## Task prompt
From the records below, please return each line that holds the word "right".

## Material for this exercise
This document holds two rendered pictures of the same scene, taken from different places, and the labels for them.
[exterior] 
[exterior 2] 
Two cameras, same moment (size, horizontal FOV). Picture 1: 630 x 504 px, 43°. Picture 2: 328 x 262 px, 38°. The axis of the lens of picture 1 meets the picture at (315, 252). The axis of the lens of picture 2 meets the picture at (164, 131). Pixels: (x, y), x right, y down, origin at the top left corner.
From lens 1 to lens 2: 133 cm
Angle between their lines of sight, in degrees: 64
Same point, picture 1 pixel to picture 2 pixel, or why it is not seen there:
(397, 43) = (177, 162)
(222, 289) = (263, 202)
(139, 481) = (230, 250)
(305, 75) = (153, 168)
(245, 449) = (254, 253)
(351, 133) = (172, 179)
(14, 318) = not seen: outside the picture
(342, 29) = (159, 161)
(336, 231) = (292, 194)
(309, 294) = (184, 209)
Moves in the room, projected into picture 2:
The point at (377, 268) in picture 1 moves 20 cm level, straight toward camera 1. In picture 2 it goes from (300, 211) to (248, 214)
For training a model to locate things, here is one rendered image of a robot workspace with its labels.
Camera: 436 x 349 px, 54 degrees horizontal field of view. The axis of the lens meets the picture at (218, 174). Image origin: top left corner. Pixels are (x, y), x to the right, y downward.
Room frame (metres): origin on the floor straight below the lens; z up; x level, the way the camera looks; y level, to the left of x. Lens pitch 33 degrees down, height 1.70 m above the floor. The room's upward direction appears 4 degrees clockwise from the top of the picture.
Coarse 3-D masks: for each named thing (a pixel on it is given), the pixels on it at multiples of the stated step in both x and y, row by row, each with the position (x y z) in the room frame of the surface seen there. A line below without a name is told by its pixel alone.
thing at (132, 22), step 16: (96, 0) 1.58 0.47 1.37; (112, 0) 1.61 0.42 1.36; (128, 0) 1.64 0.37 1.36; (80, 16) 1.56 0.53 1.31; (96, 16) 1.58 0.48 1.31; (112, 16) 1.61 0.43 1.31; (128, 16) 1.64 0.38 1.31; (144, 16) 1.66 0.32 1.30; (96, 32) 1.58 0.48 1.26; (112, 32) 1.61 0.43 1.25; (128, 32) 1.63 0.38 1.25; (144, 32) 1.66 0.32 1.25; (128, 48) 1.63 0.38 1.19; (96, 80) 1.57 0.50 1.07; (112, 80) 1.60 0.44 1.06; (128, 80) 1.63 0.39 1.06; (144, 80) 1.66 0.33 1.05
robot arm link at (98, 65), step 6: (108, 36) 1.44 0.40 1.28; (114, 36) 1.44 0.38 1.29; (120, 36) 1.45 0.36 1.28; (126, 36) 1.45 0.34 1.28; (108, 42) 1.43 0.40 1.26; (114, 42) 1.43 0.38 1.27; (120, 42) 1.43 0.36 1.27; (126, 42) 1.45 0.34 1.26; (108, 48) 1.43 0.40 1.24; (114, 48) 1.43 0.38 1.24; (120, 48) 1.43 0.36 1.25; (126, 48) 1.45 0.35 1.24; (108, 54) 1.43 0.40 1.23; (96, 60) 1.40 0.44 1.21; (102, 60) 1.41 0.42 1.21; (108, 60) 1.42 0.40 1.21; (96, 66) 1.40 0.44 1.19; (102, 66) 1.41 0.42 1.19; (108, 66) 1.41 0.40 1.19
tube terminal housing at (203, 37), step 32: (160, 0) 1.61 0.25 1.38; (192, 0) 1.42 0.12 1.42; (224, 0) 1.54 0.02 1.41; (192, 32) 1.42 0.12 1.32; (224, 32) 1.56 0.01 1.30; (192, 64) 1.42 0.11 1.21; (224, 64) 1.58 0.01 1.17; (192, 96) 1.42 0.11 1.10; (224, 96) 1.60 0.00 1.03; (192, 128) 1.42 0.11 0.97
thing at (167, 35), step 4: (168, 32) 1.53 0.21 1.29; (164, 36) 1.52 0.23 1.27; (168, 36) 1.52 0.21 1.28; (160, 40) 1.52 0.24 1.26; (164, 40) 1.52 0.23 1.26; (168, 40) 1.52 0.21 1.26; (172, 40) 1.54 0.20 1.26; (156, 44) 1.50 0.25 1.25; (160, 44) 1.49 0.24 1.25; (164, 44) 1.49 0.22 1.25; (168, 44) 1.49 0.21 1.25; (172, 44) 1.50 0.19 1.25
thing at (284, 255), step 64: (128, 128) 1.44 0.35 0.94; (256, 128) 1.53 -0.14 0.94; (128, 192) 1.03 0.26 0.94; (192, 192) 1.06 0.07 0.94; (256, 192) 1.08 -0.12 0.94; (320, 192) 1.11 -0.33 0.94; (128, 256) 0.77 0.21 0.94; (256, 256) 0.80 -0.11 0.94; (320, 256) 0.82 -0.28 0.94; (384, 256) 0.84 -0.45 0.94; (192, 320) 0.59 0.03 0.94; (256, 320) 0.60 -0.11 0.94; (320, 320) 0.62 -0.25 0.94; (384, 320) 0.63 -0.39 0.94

## Response to this exercise
Two cameras, same moment (size, horizontal FOV). Picture 1: 630 x 504 px, 43°. Picture 2: 328 x 262 px, 38°. The axis of the lens of picture 1 meets the picture at (315, 252). The axis of the lens of picture 2 meets the picture at (164, 131). Pixels: (x, y), x right, y down, origin at the top left corner.
Camera: 436 x 349 px, 54 degrees horizontal field of view. The axis of the lens meets the picture at (218, 174). Image origin: top left corner. Pixels are (x, y), x to the right, y downward.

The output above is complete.